To design Data Warehouse Architecture, you need to follow the below given best practices to make your architecture flexible enough to quickly adapt to changes that can serve the needs of the enterprise :

  1. It is always a good practice while designing a data warehouse as this makes it more reliable in understanding the business logic or the use case.
  2. To be able to choose the appropriate designing approach as a top-down and bottom-up approach in Data Warehouse
  3. It must always be taken care as to which data model needs to be integrated and not just taken up consolidated. With that case coming up, a data model provides a framework and a set of best practices to follow when designing the architecture or troubleshooting issues. For the same, we can consider standard architectures of data warehouse like we should be considering the 3NF, Data Vault modeling, and star schema.
  4. Always Create a data model first by starting to identify the organization’s business logic and then Understanding what data is vital to the organization and how it will flow through the data warehouse.
  5. For information retrieval, the architecture should always be optimized so that it can easily pick up and use Data Warehouse Models like dimensional mode, denormalized, or hybrid approach.
  6. While a vast amount of data is present around us, it becomes even more important to have a single source of trust, that is, an organization must have a verified source from where it receives data that can help it grow.
  7. It is important to process the data quickly and accurately and at the same time, consolidate it up into a single repository.
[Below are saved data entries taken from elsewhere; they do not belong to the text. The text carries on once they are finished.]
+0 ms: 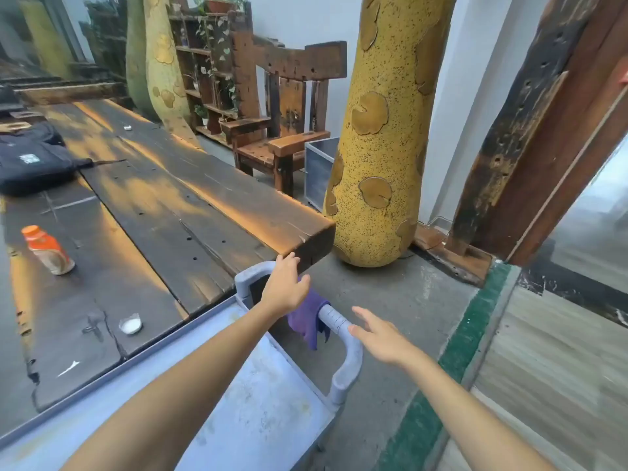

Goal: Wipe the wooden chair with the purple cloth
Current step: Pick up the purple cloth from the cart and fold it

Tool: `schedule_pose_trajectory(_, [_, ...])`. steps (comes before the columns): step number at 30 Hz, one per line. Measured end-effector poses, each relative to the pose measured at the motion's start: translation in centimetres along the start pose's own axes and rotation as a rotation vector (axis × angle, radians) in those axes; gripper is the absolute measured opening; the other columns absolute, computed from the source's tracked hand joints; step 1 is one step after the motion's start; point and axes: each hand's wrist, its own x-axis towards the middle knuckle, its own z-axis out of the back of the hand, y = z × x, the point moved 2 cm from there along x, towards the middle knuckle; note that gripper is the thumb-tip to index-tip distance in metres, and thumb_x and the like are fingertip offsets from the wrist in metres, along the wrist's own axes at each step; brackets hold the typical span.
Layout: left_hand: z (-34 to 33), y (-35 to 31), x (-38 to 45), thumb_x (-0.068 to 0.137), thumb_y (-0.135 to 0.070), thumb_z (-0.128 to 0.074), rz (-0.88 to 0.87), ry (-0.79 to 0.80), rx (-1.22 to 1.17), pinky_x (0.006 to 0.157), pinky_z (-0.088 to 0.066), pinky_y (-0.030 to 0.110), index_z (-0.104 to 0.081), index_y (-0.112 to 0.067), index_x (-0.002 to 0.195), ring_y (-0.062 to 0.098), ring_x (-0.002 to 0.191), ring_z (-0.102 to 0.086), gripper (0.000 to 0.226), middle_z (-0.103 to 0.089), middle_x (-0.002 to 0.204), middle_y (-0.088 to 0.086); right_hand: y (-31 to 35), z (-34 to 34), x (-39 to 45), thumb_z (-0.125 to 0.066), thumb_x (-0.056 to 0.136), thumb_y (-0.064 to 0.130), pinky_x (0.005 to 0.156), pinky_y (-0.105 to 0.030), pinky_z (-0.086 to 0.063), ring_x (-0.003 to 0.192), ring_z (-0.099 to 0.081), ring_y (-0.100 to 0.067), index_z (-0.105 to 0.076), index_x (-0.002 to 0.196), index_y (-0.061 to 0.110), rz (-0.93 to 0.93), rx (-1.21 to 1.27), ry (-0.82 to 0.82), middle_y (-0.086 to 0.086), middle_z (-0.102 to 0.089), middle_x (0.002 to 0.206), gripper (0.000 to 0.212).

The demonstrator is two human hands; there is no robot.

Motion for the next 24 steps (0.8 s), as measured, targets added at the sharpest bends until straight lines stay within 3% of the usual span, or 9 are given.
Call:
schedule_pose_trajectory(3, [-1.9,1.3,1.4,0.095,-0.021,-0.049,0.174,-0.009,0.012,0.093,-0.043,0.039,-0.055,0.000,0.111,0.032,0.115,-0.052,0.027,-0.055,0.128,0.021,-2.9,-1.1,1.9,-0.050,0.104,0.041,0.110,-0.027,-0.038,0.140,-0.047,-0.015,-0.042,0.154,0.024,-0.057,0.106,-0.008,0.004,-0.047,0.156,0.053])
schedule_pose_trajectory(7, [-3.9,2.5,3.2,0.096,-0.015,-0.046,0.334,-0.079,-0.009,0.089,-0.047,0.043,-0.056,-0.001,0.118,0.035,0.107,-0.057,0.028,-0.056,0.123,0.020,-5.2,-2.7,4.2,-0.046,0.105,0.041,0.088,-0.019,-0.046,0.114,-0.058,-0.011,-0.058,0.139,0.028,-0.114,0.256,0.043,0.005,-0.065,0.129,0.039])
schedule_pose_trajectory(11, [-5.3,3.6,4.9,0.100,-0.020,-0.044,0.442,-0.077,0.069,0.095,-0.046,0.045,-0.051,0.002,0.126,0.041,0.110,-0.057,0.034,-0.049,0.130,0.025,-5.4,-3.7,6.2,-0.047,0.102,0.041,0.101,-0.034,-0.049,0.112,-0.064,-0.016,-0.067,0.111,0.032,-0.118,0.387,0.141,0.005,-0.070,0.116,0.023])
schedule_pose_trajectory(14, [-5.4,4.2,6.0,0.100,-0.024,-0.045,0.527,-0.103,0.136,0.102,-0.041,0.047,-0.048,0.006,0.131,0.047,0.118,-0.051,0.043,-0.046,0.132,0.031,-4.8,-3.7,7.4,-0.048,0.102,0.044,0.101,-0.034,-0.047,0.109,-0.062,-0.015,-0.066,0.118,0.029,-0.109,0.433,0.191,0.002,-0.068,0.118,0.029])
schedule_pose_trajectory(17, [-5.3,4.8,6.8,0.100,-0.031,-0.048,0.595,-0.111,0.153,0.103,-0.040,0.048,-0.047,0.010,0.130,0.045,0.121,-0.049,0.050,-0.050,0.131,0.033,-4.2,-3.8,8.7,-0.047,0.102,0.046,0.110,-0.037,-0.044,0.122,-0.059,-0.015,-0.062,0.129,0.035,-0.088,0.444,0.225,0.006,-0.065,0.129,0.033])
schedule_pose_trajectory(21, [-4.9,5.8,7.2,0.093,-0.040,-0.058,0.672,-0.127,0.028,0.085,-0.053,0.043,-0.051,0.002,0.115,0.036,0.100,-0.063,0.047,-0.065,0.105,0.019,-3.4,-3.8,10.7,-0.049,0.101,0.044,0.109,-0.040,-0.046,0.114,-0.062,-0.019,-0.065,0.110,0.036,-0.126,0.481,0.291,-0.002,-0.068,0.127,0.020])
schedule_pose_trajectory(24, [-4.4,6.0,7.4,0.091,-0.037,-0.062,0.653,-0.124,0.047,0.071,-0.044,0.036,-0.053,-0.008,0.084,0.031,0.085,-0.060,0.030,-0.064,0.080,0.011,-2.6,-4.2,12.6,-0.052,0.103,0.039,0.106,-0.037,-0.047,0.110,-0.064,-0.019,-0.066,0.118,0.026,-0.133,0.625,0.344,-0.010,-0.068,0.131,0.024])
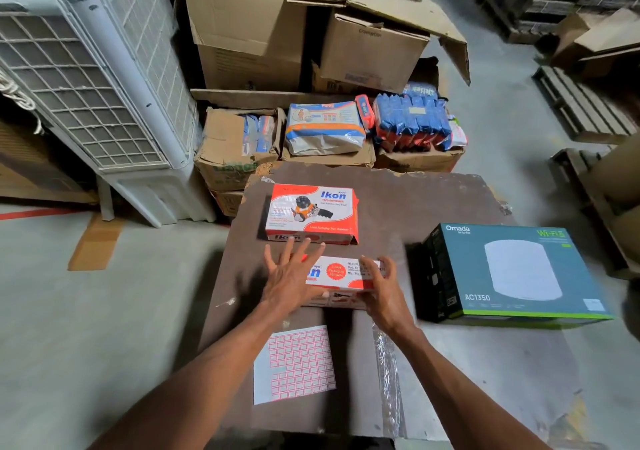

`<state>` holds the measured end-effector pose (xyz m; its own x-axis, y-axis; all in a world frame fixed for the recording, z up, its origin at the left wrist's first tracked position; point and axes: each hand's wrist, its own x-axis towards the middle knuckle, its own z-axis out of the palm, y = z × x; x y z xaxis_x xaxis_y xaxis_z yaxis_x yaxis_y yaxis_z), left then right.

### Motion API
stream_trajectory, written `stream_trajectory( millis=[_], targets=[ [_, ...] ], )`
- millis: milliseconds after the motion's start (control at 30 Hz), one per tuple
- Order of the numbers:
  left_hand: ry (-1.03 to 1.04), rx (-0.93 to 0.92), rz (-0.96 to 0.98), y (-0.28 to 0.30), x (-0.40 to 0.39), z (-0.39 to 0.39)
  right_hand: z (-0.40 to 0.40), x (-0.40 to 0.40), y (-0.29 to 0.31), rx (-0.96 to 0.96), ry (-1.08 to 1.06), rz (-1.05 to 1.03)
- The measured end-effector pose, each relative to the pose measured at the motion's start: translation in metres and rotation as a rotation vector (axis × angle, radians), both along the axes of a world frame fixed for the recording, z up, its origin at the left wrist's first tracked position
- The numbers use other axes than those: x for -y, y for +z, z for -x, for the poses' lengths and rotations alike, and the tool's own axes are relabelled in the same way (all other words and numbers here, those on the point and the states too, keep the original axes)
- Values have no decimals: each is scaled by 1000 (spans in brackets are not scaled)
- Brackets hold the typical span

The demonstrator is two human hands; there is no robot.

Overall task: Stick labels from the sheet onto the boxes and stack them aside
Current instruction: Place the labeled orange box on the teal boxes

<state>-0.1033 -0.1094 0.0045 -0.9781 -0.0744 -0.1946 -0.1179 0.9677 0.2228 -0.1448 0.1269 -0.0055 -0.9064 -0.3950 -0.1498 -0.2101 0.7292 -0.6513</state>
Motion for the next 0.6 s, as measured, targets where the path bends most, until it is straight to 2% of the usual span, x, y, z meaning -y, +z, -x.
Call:
stream_trajectory(
  millis=[100,200,300,400,500,600],
  targets=[
    [60,84,-144,-2,6,-4,1,2,3,56,-19,93],
    [46,33,-146,0,1,-8,9,3,10,74,-43,41],
    [25,-8,-108,-3,-4,-12,21,3,18,179,-244,174],
    [17,-72,-79,-9,-6,-20,38,8,25,260,-401,123],
    [25,-165,-46,-15,-11,-26,48,16,27,509,-469,47],
    [43,-107,-94,-21,-12,-27,49,23,26,739,-466,24]
  ],
)
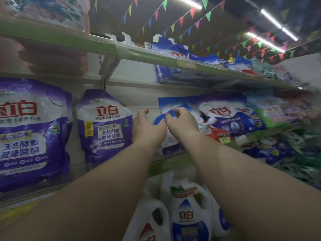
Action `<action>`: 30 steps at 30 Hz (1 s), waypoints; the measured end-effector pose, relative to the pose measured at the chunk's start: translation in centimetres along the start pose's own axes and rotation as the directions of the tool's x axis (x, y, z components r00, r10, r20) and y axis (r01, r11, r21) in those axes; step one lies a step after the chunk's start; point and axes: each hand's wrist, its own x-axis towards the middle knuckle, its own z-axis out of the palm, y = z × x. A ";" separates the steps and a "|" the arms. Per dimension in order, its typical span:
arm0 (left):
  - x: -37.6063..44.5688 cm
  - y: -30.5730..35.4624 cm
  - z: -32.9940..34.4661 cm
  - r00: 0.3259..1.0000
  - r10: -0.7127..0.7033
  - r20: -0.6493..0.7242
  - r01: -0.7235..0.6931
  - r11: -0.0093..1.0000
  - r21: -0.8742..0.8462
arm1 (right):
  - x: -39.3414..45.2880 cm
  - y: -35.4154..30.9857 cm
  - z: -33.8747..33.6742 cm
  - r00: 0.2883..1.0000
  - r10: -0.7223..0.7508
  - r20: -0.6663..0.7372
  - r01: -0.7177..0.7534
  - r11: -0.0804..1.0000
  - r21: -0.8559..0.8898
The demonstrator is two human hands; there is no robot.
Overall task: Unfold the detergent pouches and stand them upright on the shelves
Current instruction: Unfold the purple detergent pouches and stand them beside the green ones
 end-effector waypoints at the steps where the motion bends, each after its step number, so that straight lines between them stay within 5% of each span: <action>1: -0.2 0.0 0.4 1.000 0.007 0.015 -0.007 1.000 -0.005 | -0.1 0.3 -0.5 1.000 0.006 -0.004 -0.006 1.000 -0.005; 9: -2.0 0.0 4.2 0.975 0.044 0.216 -0.084 0.980 0.179 | -0.4 3.3 -4.0 0.998 -0.002 -0.060 -0.010 0.980 -0.199; 15: -1.7 -1.1 6.2 0.933 0.074 0.353 -0.282 0.758 0.587 | -0.4 6.0 -4.5 0.997 0.014 -0.079 -0.036 0.957 -0.289; 23: -0.8 -1.6 6.7 0.933 0.115 0.342 -0.323 0.685 0.653 | -0.5 8.3 -3.2 0.966 0.049 -0.252 -0.079 0.991 -0.112; 30: 0.2 -1.5 6.9 0.941 0.096 0.326 -0.299 0.690 0.660 | -1.1 8.9 -2.4 0.972 0.069 -0.225 -0.080 0.996 -0.038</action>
With that being said, the designing of the Meta-Data architecture is also important as it allows sharing of metadata between components of the Data Warehouse easier.
  8. It can not be emphasized enough how automating the task can save us time which can be used to speed up decision-making therefore, automation tools need to be used to help when dealing with vast amounts of data.
  9. When we talk about data warehouses, we mostly revolve around the ETL process but as a best practice, it is important to spend time carefully designing the data acquisition and cleansing process for the Data warehouse
  10. To improve on efficiency it's recommended to Enforce coding standards.

Conclusion

  • The architecture of the data warehouse can be defined as the overall architecture of data communication, processing, and final records being presented to the end clients who are computing within the enterprise.
  • As a data warehouse is a heterogeneous collection of different data sources that are organized under a unified schema, we can broadly follow 2 approaches for constructing a data warehouse which is:
    • The Top-down approach ~ Coined by Inmon
    • The Bottom-up approach ~ Coined by Kimbell
  • The Top-down approach stores the data first in the data warehouse, followed by the data marts. On the other hand, The Bottom-Up approach stores the data first in data marts followed by the data warehouse. Both have their advantages and disadvantages, therefore the organization can take the approach that suits their business needs.
  • The data warehouse architecture can be classified into two broad categories: The DW-With Staging Area And The DW-With Staging Area and Datamarts.
  • While designing the architecture of the data warehouse, one needs to reflect upon the best practices listed above in the manual to design an effective, flexible, and scalable architecture to meet the changing needs.